Closing In on the Cellular Culprits of Schizophrenia

(Philadelphia, PA) – The cause of schizophrenia remains a mystery, despite the millions of dollars spent trying to discover which genes play a role in its etiology. In at least 10 populations around the world, a significant association between schizophrenia and the gene for dysbindin has been noted – making dysbindin the most highly replicated schizophrenia-associated gene described to date. Now, researchers at the University of Pennsylvania School of Medicine are starting to place where dysbindin fits in the pathway that leads from a gene to a psychiatric disorder. Schizophrenia affects between 1 to 2 percent of people worldwide during their lifetime and about 2.2 million American adults have schizophrenia in a given year.

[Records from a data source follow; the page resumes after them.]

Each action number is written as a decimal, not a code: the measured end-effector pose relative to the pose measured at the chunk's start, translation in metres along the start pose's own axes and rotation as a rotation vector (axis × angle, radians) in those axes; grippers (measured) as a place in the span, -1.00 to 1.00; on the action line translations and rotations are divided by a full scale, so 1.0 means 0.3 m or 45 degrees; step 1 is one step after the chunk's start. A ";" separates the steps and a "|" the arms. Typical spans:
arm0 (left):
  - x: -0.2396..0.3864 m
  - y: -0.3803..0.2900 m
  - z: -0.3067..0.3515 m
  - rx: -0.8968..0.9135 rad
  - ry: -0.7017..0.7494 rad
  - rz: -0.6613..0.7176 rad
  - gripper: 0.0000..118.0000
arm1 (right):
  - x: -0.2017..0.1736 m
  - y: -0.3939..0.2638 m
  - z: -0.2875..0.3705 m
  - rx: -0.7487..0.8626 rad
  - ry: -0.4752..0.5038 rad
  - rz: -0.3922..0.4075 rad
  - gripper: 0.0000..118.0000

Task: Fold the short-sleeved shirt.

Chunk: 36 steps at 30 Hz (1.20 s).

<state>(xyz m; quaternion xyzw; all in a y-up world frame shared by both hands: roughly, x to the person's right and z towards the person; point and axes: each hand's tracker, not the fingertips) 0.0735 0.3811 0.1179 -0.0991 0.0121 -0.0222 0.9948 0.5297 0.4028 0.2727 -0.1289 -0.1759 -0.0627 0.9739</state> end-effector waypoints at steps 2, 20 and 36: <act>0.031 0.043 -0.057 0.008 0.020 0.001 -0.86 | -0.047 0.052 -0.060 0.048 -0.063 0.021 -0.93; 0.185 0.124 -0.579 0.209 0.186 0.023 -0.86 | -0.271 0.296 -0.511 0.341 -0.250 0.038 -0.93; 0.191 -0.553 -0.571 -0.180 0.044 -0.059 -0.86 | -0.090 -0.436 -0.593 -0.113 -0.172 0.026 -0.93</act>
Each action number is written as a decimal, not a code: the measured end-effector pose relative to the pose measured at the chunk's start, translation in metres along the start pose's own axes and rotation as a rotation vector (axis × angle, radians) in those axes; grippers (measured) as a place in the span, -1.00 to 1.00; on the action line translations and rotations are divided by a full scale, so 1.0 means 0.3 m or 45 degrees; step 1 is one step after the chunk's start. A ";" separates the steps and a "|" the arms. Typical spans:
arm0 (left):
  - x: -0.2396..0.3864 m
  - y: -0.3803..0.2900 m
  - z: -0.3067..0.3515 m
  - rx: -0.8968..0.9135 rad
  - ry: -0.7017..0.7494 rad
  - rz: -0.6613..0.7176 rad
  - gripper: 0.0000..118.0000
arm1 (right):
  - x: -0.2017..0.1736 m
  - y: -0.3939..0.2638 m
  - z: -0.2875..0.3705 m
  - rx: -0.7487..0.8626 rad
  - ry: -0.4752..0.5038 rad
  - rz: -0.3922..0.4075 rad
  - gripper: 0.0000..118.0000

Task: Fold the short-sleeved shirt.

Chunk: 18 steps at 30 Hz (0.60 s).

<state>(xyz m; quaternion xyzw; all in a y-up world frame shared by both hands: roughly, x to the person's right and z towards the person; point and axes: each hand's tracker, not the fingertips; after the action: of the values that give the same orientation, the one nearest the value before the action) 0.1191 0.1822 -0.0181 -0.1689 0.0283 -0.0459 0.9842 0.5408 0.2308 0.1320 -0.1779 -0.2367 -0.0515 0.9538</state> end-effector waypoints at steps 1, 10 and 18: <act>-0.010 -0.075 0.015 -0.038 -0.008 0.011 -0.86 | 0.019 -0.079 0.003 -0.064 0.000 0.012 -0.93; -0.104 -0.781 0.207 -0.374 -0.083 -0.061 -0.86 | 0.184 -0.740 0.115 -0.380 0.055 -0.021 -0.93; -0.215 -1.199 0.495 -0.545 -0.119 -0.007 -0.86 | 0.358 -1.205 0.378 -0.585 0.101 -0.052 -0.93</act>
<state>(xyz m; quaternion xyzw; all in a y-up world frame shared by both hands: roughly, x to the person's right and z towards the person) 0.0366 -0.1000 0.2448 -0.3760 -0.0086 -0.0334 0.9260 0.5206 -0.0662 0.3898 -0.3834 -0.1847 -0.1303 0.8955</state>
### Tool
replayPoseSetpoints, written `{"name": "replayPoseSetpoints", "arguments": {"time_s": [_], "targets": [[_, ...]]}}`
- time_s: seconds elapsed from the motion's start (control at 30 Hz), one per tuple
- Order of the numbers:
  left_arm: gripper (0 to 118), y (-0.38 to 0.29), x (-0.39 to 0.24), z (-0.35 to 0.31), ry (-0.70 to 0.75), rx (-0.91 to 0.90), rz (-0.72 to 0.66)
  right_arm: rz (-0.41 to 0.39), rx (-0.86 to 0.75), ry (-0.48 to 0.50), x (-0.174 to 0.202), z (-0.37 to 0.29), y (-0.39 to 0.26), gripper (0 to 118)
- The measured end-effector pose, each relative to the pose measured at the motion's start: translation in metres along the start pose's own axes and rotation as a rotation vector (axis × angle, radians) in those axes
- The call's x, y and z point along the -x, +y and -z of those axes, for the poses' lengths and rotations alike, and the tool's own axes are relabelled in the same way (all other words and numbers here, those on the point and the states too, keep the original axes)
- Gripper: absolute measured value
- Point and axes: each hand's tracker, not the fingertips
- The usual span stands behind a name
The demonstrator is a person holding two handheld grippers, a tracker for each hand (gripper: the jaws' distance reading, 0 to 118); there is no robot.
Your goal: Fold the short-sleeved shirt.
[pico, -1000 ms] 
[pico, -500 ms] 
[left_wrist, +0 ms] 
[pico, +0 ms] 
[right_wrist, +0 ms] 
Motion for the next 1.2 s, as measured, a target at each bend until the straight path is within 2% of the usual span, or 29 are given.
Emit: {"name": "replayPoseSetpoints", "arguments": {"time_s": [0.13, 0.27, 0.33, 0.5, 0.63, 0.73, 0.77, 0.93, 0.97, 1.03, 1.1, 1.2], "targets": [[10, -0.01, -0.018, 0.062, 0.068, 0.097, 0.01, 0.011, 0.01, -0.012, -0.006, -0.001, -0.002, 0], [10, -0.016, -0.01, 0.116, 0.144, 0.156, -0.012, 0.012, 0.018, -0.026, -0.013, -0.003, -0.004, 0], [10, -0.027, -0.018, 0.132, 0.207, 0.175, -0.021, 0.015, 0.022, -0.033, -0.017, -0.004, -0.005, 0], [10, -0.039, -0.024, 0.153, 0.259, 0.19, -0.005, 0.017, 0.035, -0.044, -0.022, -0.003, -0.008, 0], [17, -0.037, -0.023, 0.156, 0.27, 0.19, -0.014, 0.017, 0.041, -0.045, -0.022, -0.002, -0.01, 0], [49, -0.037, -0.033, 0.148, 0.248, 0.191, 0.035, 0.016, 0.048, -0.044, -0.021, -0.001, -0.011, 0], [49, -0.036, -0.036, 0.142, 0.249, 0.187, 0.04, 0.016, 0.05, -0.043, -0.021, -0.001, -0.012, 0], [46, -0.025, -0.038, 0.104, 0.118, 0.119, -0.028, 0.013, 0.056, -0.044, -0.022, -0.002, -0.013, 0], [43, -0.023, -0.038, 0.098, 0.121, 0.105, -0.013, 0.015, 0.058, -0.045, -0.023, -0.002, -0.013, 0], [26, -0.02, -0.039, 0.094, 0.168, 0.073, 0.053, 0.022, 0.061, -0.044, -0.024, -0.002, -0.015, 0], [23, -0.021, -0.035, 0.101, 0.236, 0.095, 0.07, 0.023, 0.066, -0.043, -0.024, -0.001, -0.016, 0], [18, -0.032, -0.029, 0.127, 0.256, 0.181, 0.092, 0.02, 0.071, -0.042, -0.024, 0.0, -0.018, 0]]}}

Using quantitative immunohistochemistry in postmortem brain tissue, the Penn investigators found that the expression of dysbindin protein was reduced in more than 80 percent of the patients with schizophrenia by an average of 40 percent relative to matched healthy controls.(Click on the thumbnail image above to view the full-size photo). “This is among the most significant findings I’ve seen yet in schizophrenia postmortem research, and it represents a critical lead for understanding schizophrenia,” says senior author Steven Arnold, MD, Associate Professor of Psychiatry and Neurology. The research appears in the May issue of the Journal of Clinical Investigation.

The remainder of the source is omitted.